- _BRIEF_
The expected answer is every line from the material below that has the word "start".

'''

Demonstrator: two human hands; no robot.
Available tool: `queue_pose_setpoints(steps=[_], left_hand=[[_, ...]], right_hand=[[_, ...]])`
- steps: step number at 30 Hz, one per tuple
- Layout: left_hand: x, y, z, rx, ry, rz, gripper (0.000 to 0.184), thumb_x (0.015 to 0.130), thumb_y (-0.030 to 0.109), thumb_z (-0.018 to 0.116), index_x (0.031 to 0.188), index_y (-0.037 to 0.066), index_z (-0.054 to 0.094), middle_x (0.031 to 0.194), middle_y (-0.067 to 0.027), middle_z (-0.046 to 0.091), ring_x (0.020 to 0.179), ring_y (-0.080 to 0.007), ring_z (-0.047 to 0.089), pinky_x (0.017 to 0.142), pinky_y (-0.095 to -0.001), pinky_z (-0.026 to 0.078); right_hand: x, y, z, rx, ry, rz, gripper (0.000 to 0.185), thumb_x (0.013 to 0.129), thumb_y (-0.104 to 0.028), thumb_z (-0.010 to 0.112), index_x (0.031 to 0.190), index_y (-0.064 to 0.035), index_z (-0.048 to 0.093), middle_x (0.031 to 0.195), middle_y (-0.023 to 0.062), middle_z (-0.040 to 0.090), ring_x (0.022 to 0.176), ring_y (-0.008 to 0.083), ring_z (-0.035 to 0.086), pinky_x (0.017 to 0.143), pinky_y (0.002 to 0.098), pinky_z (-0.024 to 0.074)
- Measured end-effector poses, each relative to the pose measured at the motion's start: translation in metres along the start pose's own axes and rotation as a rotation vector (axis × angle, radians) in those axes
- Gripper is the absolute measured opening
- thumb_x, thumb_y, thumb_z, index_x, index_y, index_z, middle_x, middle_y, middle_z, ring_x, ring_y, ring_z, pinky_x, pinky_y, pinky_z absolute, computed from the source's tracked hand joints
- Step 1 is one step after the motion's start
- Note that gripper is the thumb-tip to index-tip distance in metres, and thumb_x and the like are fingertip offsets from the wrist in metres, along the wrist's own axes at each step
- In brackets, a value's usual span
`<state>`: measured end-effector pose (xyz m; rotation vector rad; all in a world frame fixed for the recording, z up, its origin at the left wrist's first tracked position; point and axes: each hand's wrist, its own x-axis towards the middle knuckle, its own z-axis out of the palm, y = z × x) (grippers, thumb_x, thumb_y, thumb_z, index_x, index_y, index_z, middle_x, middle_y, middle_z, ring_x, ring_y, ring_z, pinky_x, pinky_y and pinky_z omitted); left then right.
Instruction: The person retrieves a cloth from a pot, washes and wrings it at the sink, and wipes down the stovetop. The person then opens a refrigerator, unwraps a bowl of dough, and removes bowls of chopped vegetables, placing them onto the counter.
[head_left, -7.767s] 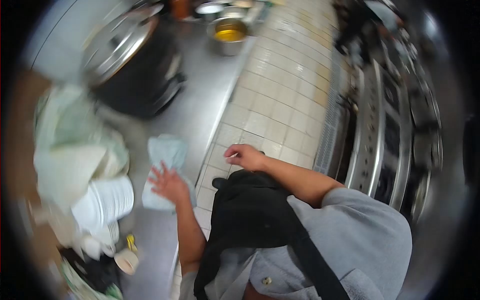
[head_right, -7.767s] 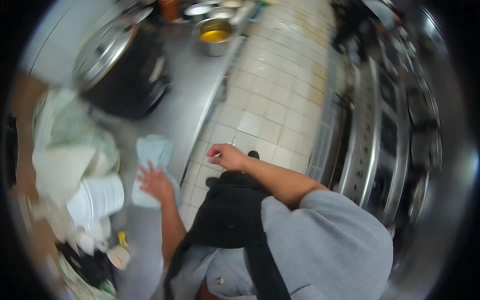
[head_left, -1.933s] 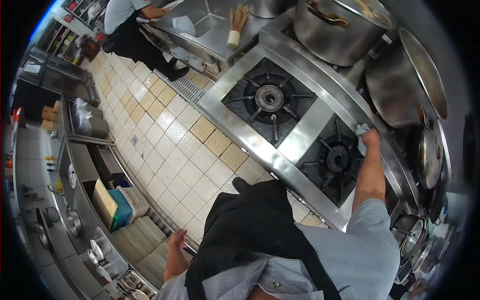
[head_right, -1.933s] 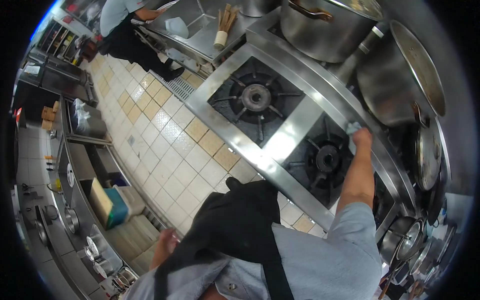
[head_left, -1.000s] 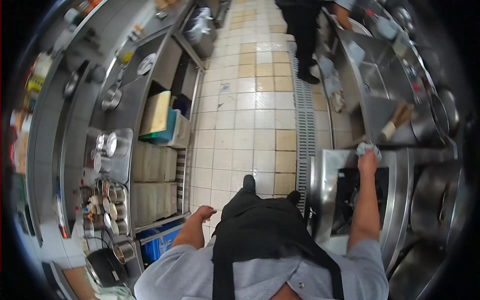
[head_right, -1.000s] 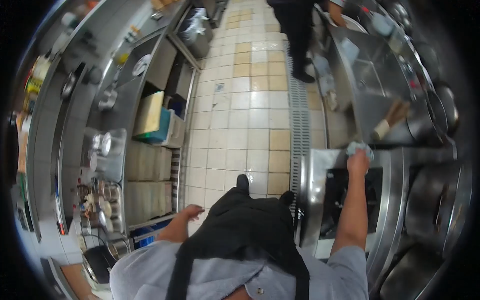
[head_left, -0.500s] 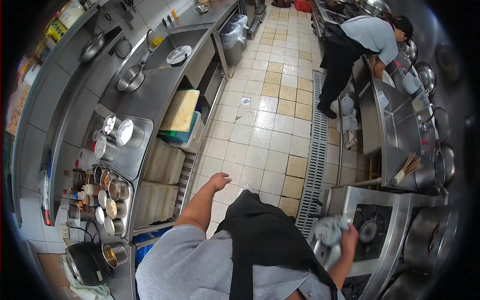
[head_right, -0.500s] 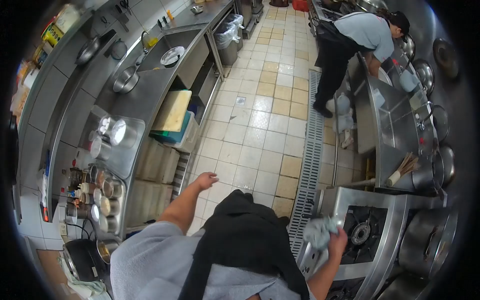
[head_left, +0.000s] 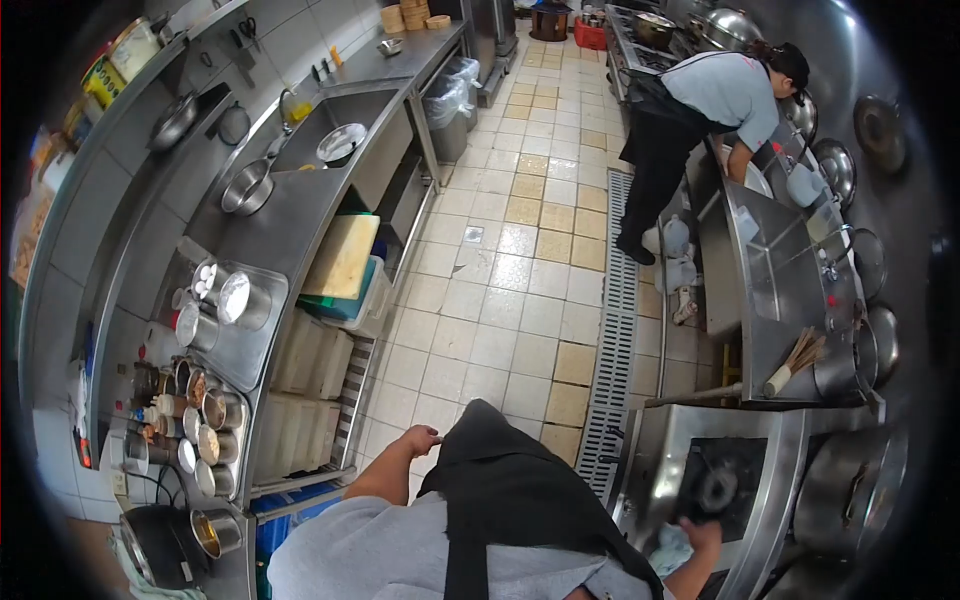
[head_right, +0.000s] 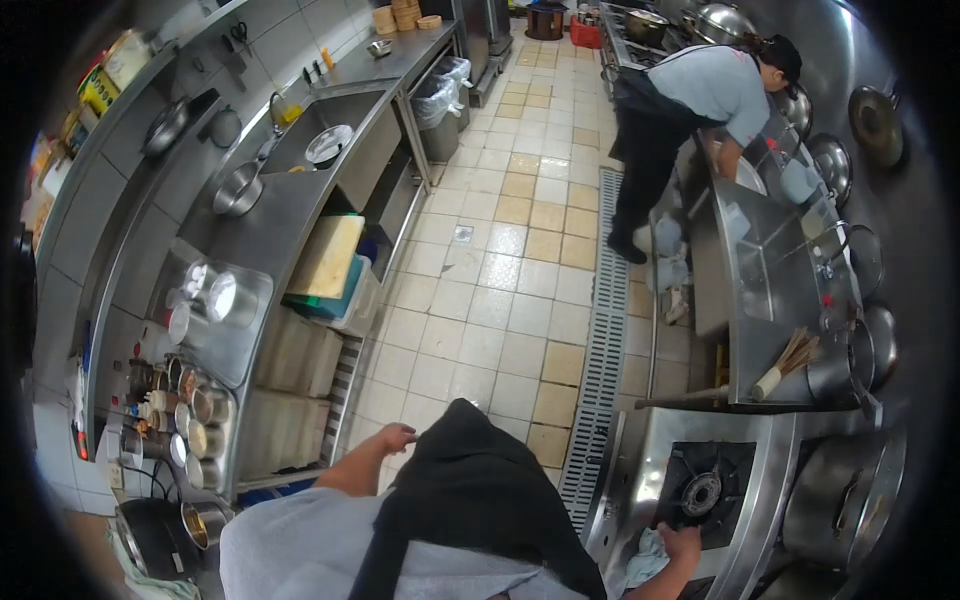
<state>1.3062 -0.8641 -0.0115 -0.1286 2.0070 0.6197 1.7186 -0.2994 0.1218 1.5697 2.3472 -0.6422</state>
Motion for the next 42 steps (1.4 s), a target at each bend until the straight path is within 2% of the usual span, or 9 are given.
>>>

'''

- _WRITTEN RESPONSE_
- Measured end-effector poses, each relative to the pose measured at the motion's start: translation in metres along the start pose's own axes and rotation as a rotation vector (axis × angle, radians) in those axes
- Step 1 is one step after the motion's start

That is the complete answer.